Legacy of a Popular Candy: Millions in Scholarships to Local Students

Erica Shin graduated from Kalani High School in May with an ambitious plan that carried a huge price tag: biology major and pre-med student at UH-Manoa, before attending the John A. Burns School of Medicine.
That’s why she was surprised and thrilled to learn she won this year’s $10,000 Aiko Takitani scholarship. “Medical school is extremely expensive!” she says. “The scholarship will help me further my education and pursue my dreams.”
The Takitani Foundation this year awarded a total of $98,000 in scholarships to Shin and 61 other seniors – one from each qualifying public and independent high school in Hawaii. In fact, since 1993, the foundation has awarded $1.9 million in scholarships to local students.
Michael W. Perry, chairman of the board of the Takitani Foundation, describes foundation founder Mamoru Takitani as an interesting and humble man who was, in fact, a quiet genius.
“He took two products that weren’t from Hawaii – macadamia nuts, which, back in the ’60s and ’70s, came from Australia, and a European blend of chocolate – and created an iconic Hawaiian product, which he also figured out how to manufacture, sell and distribute,” says Perry.
Takitani’s company, Hawaiian Host, and its chocolate-covered macadamia nuts were so successful that Mamoru and his wife, Aiko, wanted to give back to the community. So, in the 1980s, they formed the Takitani Foundation.

Photo: Courtesy of the Takitani Foundation
Longtime broadcaster Perry, whose award-winning TV show Hawaiian Moving Company was sponsored by Hawaiian Host for 20 years, says Mamoru and Aiko Takitani have both passed away, but their niece, Karen Uno, and the foundation’s board of directors are at its helm now.
Every May, the Takitani Foundation gives a $1,000 scholarship to a senior from every qualifying high school in the Islands that nominates a student. From those approximately 60 scholarship winners, an additional $2,000 goes to 10 of them – one from each of the seven public school districts, one from the Hawaii Catholic Schools and two from private schools belonging to the Hawaii Association of Independent Schools.

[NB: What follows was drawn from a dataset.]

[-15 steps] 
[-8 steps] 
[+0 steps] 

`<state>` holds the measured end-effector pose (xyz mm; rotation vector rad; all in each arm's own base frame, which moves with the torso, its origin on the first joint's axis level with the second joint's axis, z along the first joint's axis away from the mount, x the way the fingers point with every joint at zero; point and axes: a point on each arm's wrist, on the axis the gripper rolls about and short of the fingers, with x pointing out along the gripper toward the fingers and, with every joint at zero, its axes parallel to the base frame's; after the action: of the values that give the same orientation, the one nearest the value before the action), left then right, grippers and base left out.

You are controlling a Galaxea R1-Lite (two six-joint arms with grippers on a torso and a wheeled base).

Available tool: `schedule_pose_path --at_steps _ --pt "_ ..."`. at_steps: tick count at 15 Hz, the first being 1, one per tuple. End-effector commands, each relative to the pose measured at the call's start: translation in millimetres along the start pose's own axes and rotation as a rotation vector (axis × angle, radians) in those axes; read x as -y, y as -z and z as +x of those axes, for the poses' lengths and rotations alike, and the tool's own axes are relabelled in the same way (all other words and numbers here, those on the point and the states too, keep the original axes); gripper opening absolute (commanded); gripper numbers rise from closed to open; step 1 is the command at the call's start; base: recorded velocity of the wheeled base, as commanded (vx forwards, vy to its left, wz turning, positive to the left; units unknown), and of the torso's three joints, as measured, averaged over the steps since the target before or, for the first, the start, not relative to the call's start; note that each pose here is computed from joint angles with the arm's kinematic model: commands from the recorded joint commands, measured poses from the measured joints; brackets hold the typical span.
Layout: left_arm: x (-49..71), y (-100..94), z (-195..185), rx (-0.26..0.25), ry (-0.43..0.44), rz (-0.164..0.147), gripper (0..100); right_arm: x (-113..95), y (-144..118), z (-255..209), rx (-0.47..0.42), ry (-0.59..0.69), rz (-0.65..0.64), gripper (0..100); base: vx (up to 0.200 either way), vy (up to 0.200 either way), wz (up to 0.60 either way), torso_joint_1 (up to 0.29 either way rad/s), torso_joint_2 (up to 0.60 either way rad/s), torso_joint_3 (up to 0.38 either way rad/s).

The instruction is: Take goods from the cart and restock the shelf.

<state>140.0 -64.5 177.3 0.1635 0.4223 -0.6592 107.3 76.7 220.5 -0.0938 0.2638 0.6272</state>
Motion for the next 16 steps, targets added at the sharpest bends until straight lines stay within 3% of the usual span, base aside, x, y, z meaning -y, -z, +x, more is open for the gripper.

Of those 10 finalists, the foundation chooses three top winners: One wins a total of $5,000 and the Karen Uno Outstanding Student Award; and the other two are each awarded a total of $10,000 for winning the Mamoru Takitani Distinguished Student Award and the Aiko Takitani Distinguished Student Award.
Shin, winner of this year’s Aiko Takitani scholarship, says her father drives a taxi and that, even before she got the award, he would buy Hawaiian Host chocolates and offer them to his passengers as a treat.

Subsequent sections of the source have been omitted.